Неверующие гордо заявляют, что разум не признает потусторонней жизни, но они забыли, что мудрейший из смертных – Сократ – сознавал: все, что человек знает и может понять – ничто в сравнении с тем, чего он не знает и не понимает.
Такое Божество, возражали Сократу, так высоко и величественно, что не имеет никакой нужды в человеческом поклонении.
«Так что же? – сказал мудрец. – Чем выше То существо, Которое удостаивает тебя приносить Ему поклонение, тем усерднее ты Его должен чтить. Бог, хотя и невидим, – продолжал он, – печется о людях, видит все в мире и все объемлет Своим Промышлением». Последнюю мысль Сократ раскрывал с особенной силою и любовью: «Ты согласен, – говорил он, – что твой ум, живя в твоем теле, управляет им как хочет; так должен согласиться и на то, что Ум, живущий во всем, – все устраивает так, как Ему угодно. И твое око может простираться далеко, а око Божие может охватить все одним взором. И твоя душа может обтекать мыслью и здешние места, и страны Египетские, и Сицилийские – неужели же Божья мысль не в силах объять все существующее?»
Самопознание открыло Сократу, что душа по природе причастна Божественному естеству.
Предсмертные речи Сократа проникнуты верой в бессмертие и во всеблагое Божество. «Если бы я не думал, что пойду к иным богам, мудрым и благим, и к умершим людям, которые лучше здешних, – то, конечно, я был бы не прав, равнодушно смотря на смерть. Но теперь знайте, что я надеюсь увидеться с добрыми людьми, хотя этого и не могу доказать решительно; но что я предстану пред могущественными богами, всеблагими, – будьте уверены».
Теперь спросим себя, справедливы ли слова воинствующего атеизма, о том, что образование и ум отвергают веру в Бога и потусторонний мир?

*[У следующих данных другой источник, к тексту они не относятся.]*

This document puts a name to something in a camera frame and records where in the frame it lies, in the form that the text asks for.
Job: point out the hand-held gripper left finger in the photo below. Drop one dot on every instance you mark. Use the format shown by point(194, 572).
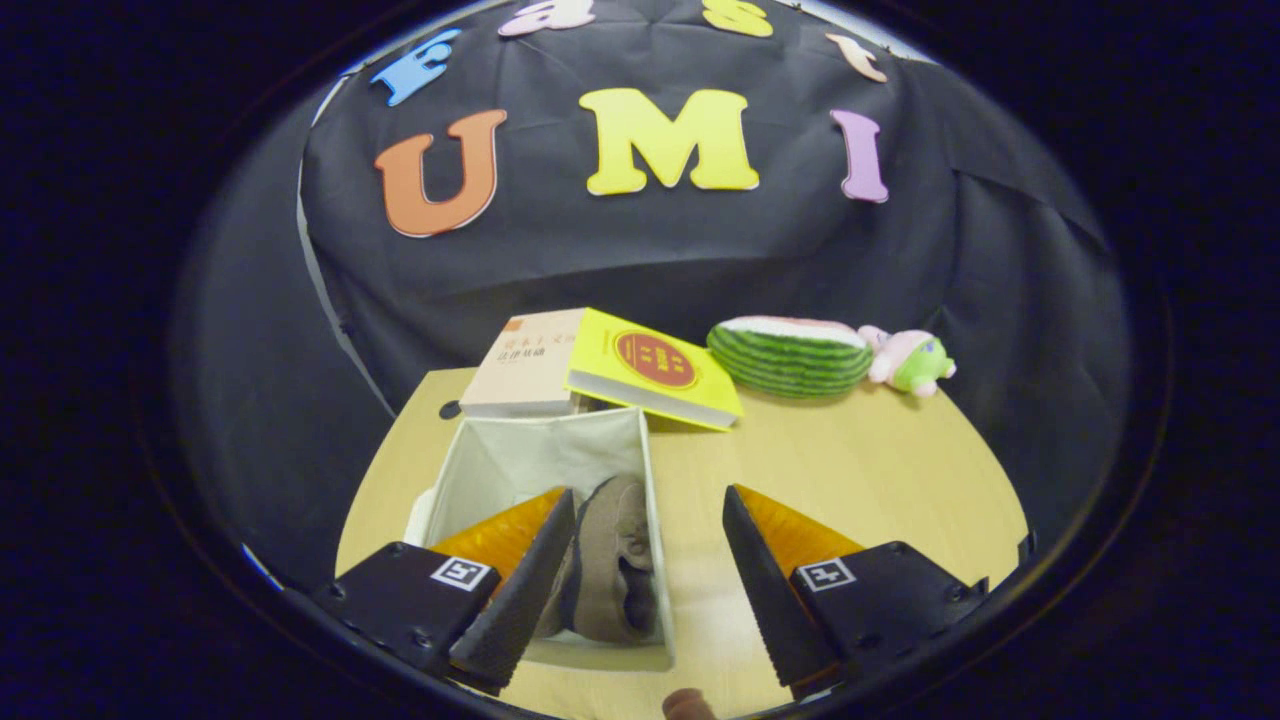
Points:
point(520, 610)

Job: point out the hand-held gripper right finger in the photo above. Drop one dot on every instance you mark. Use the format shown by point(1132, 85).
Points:
point(770, 600)

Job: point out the green fabric storage box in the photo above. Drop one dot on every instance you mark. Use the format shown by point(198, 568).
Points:
point(540, 450)

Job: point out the yellow book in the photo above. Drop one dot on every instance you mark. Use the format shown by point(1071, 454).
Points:
point(700, 400)

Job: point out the watermelon plush toy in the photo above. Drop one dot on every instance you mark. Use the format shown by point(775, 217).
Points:
point(790, 365)

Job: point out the beige book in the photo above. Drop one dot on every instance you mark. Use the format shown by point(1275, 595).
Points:
point(520, 370)

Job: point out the pink and green plush toy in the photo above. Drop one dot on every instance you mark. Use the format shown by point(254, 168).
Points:
point(915, 365)

Приведем сначала мнение другого язычника – философа Платона. Язычника, говорим мы, и тогда, быть может, и вовсе неверующие, и маловерующие христиане – устыдятся!
Слово Платона остается последним и заключительным словом древней философии и древнего мира о будущей жизни человека.
«Душа человека бессмертна, – говорит Платон, – все ее надежды и стремления перенесены в другой мир. Истинный мудрец желает смерти, как начала истинной жизни. Потустороннее – предмет его созерцания, всех его помыслов. В том только мире открывается истинная сущность вещей. Здесь мир сам по себе не имеет никакой цены, но имеет значение только по отношению к иному, как его отображение, подобие». В этом заключается величие учения Платона, возвышающего и устремляющего душу к свойственной ей свободе, к свободе над всеми чувственными ограничениями.
Из дали веков звучат эти голоса, но возьмем другие книги, другое время. Прислушаемся к голосу человека, более близкого нам по времени, великого Гете. Вот его слова: «При мысли о смерти я совершенно спокоен, потому что твердо убежден, что наш дух есть существо, природа которого остается неразрушимой и непрерывно, вечно будет действовать; он подобен солнцу, которое заходит только для нашего земного сна, а на самом деле никогда не заходит».
Математик Коней говорил: «Я христианин, я верую, что Иисус Христос был Бог, сошедший на землю. Верую, как Коперник, Ньютон, Паскаль, Лейбниц, как все великие астрономы, физики и математики. Во всем христианском вероучении я ничего не вижу, что сбивало бы меня с толку, было бы вредно. Напротив, без этого святого дара веры, без знания о том, на что мне надеяться и что ожидает меня в будущем, душа моя в неуверенности и беспокойстве металась бы от одной вещи к другой, и эта тревога души и неуверенность в мыслях есть то, что нередко производит отвращение к жизни и может в конце концов привести к самоубийству».
«На наших глазах, – пишет французский историк Тен, – и на глазах истории совершается превращение образованных людей и целых классов в зверей там, где христианская вера забывается. Христианство – это великая пара крыльев, необходимая для того, чтобы поднять человека выше его самого, выше его земной жизни и его ограниченного кругозора. Всегда и всюду, в течение 20 веков, как только эти крылья слабеют, или их разбивают, общественная нравственность понижается».
«Религиозное обучение, по-моему, – говорит Виктор Гюго, – в настоящее время более необходимо, чем когда-либо. Чем больше человек растет, тем более он должен веровать. Несчастье и, можно сказать, главнейшее несчастье нашего времени, составляет стремление все ограничить этой жизнью. Ставя для человека конечным пределом и целью земную материальную жизнь, люди увеличивают свои бедствия отрицанием будущей жизни».